***** Dataset extract

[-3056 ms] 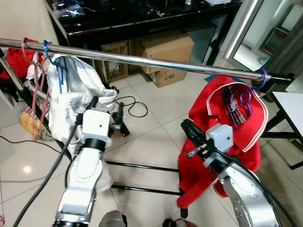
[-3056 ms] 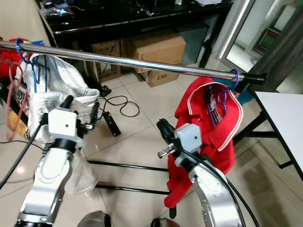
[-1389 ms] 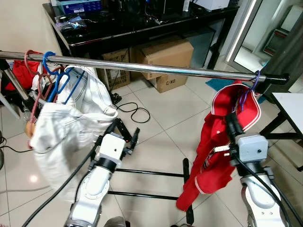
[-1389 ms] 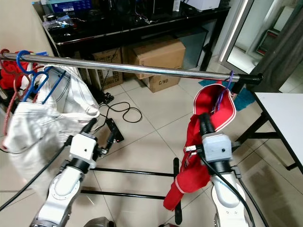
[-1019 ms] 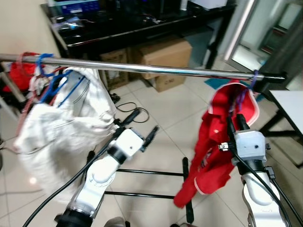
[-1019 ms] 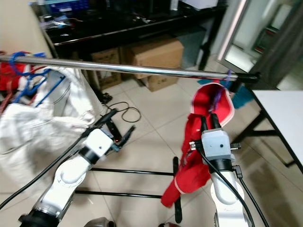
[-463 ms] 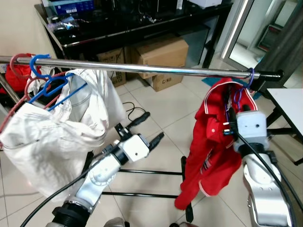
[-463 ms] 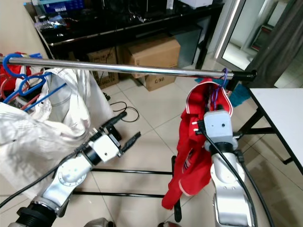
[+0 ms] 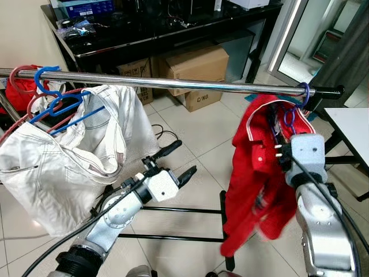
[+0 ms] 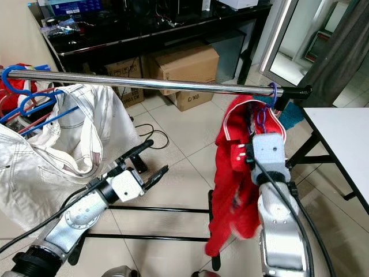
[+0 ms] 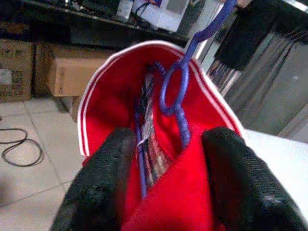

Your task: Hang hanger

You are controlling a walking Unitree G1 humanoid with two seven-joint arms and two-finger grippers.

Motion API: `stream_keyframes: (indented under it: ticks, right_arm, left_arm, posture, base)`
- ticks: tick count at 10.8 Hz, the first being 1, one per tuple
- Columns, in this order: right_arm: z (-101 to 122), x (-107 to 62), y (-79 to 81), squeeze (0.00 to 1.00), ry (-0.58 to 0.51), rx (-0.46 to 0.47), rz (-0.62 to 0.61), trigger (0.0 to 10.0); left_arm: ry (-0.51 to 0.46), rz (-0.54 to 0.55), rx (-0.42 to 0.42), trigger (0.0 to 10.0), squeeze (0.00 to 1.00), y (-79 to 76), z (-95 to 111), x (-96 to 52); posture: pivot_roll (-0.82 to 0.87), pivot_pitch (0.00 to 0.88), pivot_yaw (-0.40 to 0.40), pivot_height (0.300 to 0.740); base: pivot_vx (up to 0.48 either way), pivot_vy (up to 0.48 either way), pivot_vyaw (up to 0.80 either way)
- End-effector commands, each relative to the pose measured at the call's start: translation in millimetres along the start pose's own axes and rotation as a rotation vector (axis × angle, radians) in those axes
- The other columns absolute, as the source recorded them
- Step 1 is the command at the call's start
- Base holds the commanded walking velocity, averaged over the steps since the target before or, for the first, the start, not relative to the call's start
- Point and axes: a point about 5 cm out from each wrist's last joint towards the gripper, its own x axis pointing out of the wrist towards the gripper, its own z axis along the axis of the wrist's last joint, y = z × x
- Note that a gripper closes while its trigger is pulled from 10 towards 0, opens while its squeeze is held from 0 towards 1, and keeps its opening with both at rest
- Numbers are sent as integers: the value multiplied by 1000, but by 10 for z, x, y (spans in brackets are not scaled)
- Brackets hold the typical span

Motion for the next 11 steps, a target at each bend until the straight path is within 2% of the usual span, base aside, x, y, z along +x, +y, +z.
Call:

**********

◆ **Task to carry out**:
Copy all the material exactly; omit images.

◆ **Solution below**:
[-3056 ms] 
[-3056 ms] 
[-1389 ms] 
[-1389 ms] 
[-1019 ms] 
[-1019 ms] 
[-463 ms] 
[-463 ms] 
[+0 ms] 
[+0 ms] 
[+0 ms] 

Your task: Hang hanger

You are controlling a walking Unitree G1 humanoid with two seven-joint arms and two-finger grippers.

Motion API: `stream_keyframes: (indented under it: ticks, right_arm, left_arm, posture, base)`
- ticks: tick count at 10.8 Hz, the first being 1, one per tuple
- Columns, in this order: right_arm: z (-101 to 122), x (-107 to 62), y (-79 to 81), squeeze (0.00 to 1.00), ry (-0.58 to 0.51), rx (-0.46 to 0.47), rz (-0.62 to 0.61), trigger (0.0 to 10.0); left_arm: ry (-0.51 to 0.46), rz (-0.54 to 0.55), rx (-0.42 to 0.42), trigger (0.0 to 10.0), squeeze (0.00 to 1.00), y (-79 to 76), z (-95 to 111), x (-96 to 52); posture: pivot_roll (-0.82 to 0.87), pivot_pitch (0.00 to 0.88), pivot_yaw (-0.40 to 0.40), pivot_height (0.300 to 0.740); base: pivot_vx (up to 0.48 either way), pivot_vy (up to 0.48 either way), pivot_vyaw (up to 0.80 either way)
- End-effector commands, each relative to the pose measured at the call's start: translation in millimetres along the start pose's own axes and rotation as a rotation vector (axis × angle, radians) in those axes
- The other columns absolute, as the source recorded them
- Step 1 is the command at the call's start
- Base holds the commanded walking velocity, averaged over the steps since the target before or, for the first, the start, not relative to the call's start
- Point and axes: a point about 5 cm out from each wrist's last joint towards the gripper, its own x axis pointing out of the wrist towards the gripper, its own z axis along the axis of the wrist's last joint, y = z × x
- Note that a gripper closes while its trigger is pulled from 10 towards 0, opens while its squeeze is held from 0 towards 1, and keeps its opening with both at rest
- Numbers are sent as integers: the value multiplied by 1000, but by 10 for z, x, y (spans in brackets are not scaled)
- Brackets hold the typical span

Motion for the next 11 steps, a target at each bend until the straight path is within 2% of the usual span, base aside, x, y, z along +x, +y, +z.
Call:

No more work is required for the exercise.